Retour Programme
Congrès Annuel de la SFT - Nancy, 19-20 octobre 2009

Toxicité Juvénile des Xénobiotiques et Toxicologie de la Reproduction

Médicaments à haut risque pour la reproduction,
évaluation du risque et programme de prévention des grossesses

Thierry VIAL

Centre AntiPoison et Pharmacovigilance, Lyon


Le risque de malformations congénitales est estimé à 2-3% dans la population générale. Dans la plupart des cas, les causes restent inconnues, et seulement environ 1% des cas pour lesquels une cause est identifiable seraient attribuables à un médicament. Si le risque tératogène, à prendre en compte lors d'une exposition pendant la période d'embryogénèse, est une préoccupation légitimement soulevée avec de nombreux médicaments, on ne doit pas oublier que certains médicaments peuvent aussi être associés à des anomalies du développement neurocomportemental (l'acide valproïque est l'exemple le plus marquant) ou à une toxicité fœtale lors d'une exposition plus tardive pendant la grossesse (les risques rénaux ou cardiopulmonaires associés aux anti-inflammatoires non stéroïdiens, aux inhibiteurs de l'enzyme de conversion ou aux antagonistes des récepteurs de l'angiotensine sont plus que jamais d'actualité).

Le nombre de médicaments authentifiés comme tératogènes est faible. Ces substances peuvent augmenter la fréquence globale des malformations ou majorer le risque d'une malformation spécifique. Pour certains d'entre eux, le niveau de risque a pu être déterminé par des études épidémiologiques. Les rétinoïdes de synthèse et la thalidomide restent les tératogènes les plus puissants, de même que les antifoliques lorsqu'ils sont utilisés à fortes doses. Cependant, même dans ces cas, le risque n'est jamais de 100% pour les fœtus exposés. Ainsi, le risque de malformations avec l'isotrétinoïne est au pire de 25% lorsque l'exposition a eu lieu au cours de premier trimestre de la grossesse. D'autres médicaments exposent à un risque plus faible (en pratique < 10%). S'ils doivent être généralement évités chez une femme enceinte ou en âge de procréer, leur utilisation pendant la grossesse peut toutefois être discutée dans des indications particulières. C'est le cas des antivitamines K qui gardent leur place chez des patientes porteuses d'une prothèse valvulaire mécanique, du lithium dans les formes sévères de la maladie maniacodépressive ou des antiépileptiques. Pour d'autres médicaments, le risque tératogène est très probable, sans que l'on ait pu déterminer avec précision le niveau de risque (fortes doses de fluconazole lors d'un traitement prolongé, mycophénolate ou misoprostol)

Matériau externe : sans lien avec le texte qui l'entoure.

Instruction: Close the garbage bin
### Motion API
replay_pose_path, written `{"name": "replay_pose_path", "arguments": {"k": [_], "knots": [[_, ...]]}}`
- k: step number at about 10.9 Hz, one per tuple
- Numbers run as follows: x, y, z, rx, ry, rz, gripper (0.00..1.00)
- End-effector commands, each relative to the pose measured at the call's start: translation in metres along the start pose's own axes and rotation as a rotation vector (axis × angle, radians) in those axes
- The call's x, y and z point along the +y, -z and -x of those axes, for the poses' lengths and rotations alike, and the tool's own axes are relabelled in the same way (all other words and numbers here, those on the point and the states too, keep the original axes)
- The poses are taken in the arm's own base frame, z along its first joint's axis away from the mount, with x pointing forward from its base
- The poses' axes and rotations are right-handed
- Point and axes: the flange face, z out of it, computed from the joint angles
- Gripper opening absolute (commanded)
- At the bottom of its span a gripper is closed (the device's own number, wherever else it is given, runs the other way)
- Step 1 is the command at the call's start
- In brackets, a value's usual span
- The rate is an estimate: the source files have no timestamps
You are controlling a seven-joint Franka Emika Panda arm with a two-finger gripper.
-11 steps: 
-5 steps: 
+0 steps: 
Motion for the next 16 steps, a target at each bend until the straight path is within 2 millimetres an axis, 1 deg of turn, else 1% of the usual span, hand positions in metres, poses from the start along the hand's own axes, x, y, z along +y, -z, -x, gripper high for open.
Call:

Lors de la commercialisation d'un nouveau médicament, l'identification du potentiel tératogène repose presque exclusivement sur les données de reprotoxicité. La positivité de ces études réalisées dans des conditions optimales à la mise en évidence d'un risque, ne permet cependant que rarement de conclure à un risque pour l'espèce humaine. Les nombreux exemples de tératogènes expérimentaux pour lesquels les données dans l'espèce humaine sont rassurantes, justifient donc que seules les données cliniques confirmatives soient prises en compte lorsqu'une contre-indication formelle est proposée chez la femme enceinte, surtout s'il n'existe pas d'alternative thérapeutique ou que le bénéfice du traitement maternel est jugé important. A l'inverse, l'absence de risque reprotoxique identifié dans les études expérimentales ne permet pas d'affirmer formellement l'absence de risque en clinique. Il est cependant largement admis que de tels résultats négatifs constituent une bonne présomption d'innocuité dans l'espèce humaine et autorisent à envisager une prescription, si elle est nécessaire chez une femme enceinte. Le misoprostol constitue une exception puisque aucun modèle animal n'avait permis de prévoir le risque malformatif identifié en clinique avec ce médicament (anomalies réductionnelles des membres : syndrome de Moëbius).

'identification d'un risque tératogène potentiel (études expérimentales) ou avéré (données cliniques) a des implications importantes dans le choix de la rédaction de la rubrique "grossesse et allaitement" du résumé des caractéristiques du produit (une ligne directice de l'EMEA à ce sujet a été publiée en juillet 2008[1] ), pour l'appréciation individuelle du risque chez une patiente exposée ou susceptible d'être enceinte, et sur la nécessité de mettre en place un programme de prévention des grossesse si le risque est jugé majeur, comme c'est par exemple pour l'isotrétinoïne, la thalidomide, le lénalidomide, ou la ribavirine.